--- THE TASK ---
Retype the listing exactly. Leave out the images.

--- INPUT DATA ---
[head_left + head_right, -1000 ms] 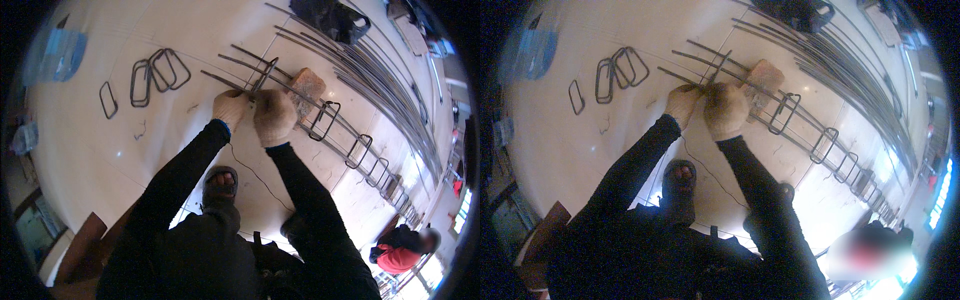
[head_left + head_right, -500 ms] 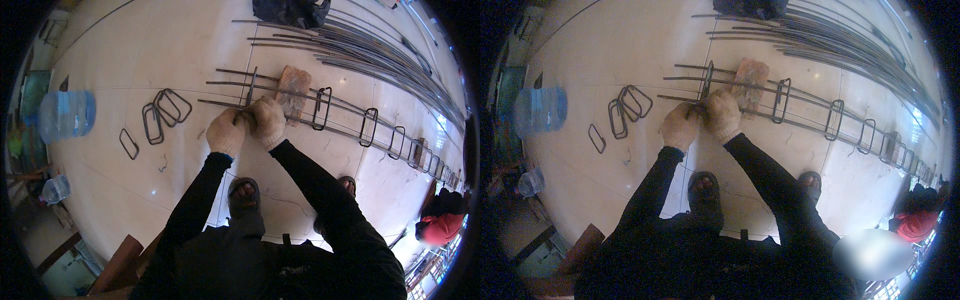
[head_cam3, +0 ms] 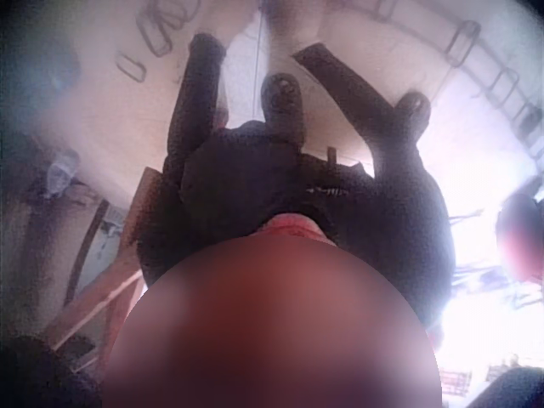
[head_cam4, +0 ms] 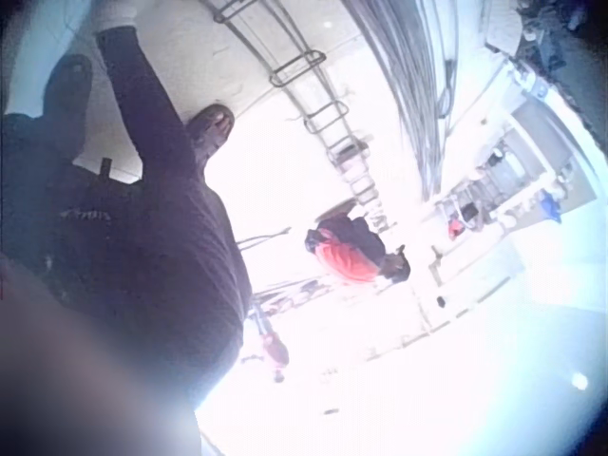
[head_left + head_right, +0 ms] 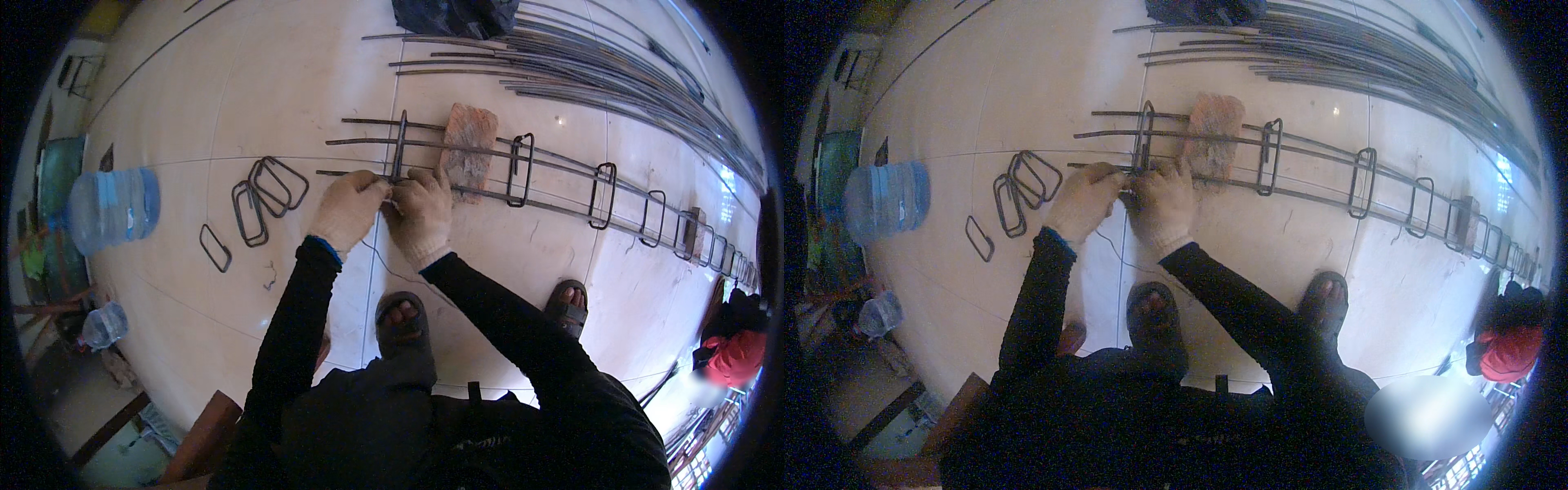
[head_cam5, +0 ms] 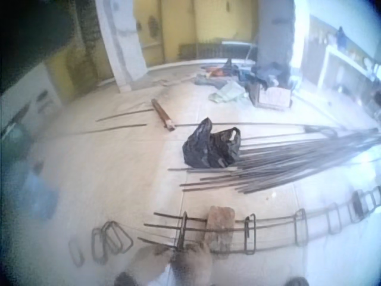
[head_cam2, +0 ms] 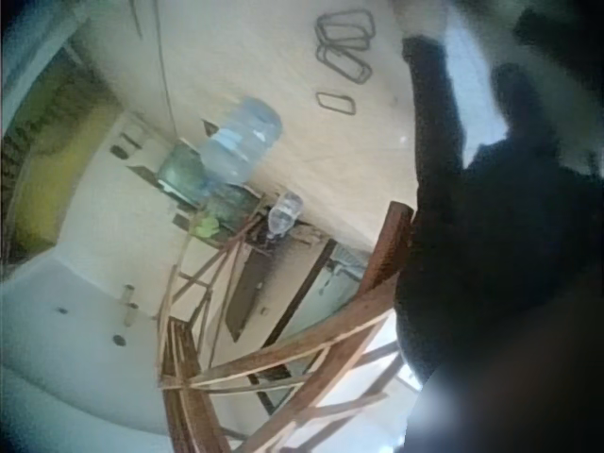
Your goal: The person assembles a rebar cage by placing U-shaped rebar stirrups onto longitudinal bars laid on the floor. They use pliers to twist and secure binding wire at each intersection, working along the length of the cage. Another person assists by holding the structure and handing materials.
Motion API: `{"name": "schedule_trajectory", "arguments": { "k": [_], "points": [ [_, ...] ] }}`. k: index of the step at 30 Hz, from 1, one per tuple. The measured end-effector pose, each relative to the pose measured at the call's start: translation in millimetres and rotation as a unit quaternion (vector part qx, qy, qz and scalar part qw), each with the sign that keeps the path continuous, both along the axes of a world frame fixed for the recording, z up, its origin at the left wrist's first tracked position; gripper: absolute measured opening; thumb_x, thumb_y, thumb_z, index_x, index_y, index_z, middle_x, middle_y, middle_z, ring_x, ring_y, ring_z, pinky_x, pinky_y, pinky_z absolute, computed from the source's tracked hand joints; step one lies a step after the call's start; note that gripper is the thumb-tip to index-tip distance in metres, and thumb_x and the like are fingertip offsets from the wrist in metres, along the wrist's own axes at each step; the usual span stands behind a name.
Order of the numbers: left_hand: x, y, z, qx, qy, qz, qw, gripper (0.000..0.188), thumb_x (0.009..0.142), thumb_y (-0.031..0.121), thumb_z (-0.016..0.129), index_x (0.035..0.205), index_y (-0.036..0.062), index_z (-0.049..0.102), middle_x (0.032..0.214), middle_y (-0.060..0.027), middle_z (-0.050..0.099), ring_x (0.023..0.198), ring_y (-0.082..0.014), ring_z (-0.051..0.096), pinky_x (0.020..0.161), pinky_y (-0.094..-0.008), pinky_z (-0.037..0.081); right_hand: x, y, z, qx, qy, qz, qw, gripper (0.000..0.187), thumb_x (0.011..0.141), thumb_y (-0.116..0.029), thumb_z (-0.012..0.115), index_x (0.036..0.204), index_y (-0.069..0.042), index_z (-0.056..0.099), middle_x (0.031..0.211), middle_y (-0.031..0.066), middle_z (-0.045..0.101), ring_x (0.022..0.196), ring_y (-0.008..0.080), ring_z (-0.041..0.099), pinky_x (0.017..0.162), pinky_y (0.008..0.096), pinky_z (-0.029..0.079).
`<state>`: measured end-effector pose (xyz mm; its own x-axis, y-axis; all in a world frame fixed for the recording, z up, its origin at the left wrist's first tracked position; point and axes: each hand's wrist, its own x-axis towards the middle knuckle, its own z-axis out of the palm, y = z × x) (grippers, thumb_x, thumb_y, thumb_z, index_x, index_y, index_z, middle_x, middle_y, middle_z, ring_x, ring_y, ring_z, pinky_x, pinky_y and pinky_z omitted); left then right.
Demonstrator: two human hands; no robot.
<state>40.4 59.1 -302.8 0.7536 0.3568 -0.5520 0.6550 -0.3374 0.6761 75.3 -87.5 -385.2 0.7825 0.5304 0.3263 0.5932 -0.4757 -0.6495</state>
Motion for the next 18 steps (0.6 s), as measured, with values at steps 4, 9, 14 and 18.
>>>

--- ANSWER TO THE PROBLEM ---
[head_left + head_right, -1000 ms] 
[head_left + head_right, -500 ms] 
[head_cam3, +0 ms] 
[head_cam4, +0 ms] 
[head_left + head_right, +0 ms] 
[head_cam5, +0 ms] 
[head_cam2, +0 ms] 
Your goal: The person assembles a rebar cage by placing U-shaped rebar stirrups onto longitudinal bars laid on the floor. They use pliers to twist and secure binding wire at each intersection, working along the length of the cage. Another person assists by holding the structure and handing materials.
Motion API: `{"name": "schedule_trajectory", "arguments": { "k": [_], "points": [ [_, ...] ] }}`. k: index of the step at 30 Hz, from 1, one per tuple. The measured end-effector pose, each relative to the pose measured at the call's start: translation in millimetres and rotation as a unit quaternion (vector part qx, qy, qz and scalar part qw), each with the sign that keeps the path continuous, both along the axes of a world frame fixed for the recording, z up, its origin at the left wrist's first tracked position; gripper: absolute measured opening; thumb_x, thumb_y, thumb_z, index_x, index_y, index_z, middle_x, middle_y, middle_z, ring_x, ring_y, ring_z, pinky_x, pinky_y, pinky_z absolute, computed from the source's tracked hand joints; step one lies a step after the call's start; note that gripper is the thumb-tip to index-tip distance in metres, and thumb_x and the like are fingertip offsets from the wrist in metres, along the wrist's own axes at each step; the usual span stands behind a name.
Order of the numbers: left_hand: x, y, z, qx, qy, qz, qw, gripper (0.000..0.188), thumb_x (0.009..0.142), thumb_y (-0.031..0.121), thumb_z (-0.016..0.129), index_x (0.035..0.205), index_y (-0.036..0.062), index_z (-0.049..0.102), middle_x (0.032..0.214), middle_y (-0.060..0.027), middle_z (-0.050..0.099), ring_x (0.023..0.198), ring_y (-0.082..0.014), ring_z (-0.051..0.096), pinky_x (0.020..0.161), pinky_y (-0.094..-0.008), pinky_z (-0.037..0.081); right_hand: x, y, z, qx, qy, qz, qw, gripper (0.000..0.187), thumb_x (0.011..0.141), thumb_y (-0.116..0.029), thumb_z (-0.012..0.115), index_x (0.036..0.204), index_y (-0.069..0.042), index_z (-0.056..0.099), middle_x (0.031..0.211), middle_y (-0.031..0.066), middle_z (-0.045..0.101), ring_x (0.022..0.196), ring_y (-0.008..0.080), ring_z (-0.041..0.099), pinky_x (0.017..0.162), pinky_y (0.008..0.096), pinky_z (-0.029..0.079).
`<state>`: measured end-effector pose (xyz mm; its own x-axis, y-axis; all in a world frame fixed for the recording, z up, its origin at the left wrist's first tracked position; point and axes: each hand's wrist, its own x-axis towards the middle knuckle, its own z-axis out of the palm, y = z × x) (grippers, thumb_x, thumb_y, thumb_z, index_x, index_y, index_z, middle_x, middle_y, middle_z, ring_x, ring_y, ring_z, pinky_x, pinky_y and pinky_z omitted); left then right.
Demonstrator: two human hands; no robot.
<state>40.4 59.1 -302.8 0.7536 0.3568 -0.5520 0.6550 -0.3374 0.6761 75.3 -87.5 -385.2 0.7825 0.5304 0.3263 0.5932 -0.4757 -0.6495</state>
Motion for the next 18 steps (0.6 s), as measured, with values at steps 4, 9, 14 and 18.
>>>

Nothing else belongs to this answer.